Reading 2.3: Communication techniques
In the introduction to communication, I focused on the problems of getting a message through, but communication is commonly seen as at least a two-way process. On one side as the receiver, following the learning cycle, you sense what is going on in your environment and give meaning to what you have sensed (observe and reflect with your current models), and usually react in response (planning and acting) either verbally (by speaking or writing), visually (by gesticulating, or drawing something) and/or doing something (here you could define 'doing' as a physical action such as moving matter or changing its energetic content). You may, of course, delay the response to develop better understanding (build new models), but in any case, on the other side, there is at least one other individual that you received the communication from. This other individual observes your responding communication or the result of your doing and goes through exactly the same process. So normally you can model communication as a loop from A to B, and back again. Perhaps most importantly this loop usually operates repeatedly over time in what is called a feedback loop.

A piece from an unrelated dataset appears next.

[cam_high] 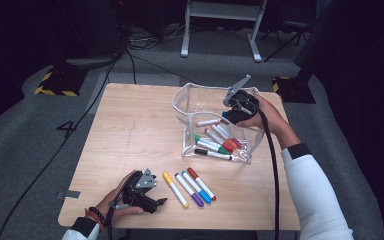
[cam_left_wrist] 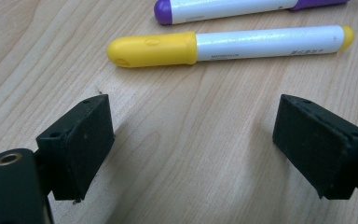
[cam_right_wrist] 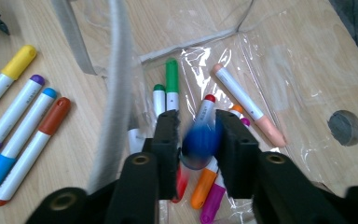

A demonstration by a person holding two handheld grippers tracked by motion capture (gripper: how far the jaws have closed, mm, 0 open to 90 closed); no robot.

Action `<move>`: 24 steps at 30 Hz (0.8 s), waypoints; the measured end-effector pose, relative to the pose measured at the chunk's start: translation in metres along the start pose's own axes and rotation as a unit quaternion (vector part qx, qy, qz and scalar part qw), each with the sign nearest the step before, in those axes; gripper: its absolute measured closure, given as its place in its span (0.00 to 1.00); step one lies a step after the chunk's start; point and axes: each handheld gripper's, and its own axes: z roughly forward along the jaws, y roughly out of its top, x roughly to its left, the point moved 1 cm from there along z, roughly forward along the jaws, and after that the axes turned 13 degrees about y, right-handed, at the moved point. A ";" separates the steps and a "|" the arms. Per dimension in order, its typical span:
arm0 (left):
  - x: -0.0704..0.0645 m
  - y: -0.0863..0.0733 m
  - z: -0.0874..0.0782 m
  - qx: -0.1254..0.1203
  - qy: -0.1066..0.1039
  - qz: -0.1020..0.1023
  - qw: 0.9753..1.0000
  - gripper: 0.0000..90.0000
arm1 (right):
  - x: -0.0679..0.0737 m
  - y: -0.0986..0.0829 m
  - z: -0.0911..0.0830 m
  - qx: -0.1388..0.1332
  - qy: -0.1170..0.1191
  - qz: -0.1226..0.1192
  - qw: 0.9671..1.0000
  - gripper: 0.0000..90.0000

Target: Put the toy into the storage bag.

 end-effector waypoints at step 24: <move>0.000 0.000 0.000 0.000 0.000 0.000 1.000 0.14 | 0.050 -0.041 -0.070 -0.217 -0.079 -0.001 0.973 0.42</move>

But what are you communicating? It makes sense to simplify and organise your observations into a straightforward 'package', which can be delivered to your intended audience. We have therefore evolved a set of rules which help us to develop the mental models on which our communications are based. These rules are not always helpful and may limit our understanding of our surroundings. We think that what we are seeing, hearing, smelling or touching is real, but in fact we filter this reality to build our mental models. Communication is therefore crucial in testing and improving our mental models, so that we can try and match them as much as possible with what is out there. So as I have noted previously, our human propensity to communicate is essential to learning, and what makes us very different in our learning capacity.
Different forms of communication involve different arrangements of information and modes of delivery. For example, if you want to give somebody the directions to your house, you can either describe the directions verbally – usually by following a sequence from a reference point (such as a train station) to your front door – or you can communicate the same information by drawing a map, which provides an instantaneous spatial arrangement of key geographical features. You can also provide directions to your house using a satellite navigation system that depends on mathematical algorithms containing latitude and longitude coordinates of the main transport routes and destinations.
Each form of communication has different strengths and weaknesses. It is difficult to describe relational information using oral communication. By the time you have finished describing the final turn onto your street, your listener will probably have forgotten the initial directions from the station. Even if it is all written down, your reader will probably have to go through the instructions several times. Visual communication often has the problem of being vague and imprecise. How many times have you taken the wrong turn while map reading? Mathematical communication goes to the other extreme: one can concentrate so much precise information using just a few symbols, that people usually require significant training and practice before they can understand the meaning behind those symbols.
The aim of communicating a model is therefore to avoid the trap of focusing on only one mode of communication. The challenge is to identify which approach is most appropriate for the type of model you are trying to convey. Often, using a range of communication techniques for the same model will maximise reception and understanding in others. The aim is to build shared models that correspond as much as possible with what is happening in the real world.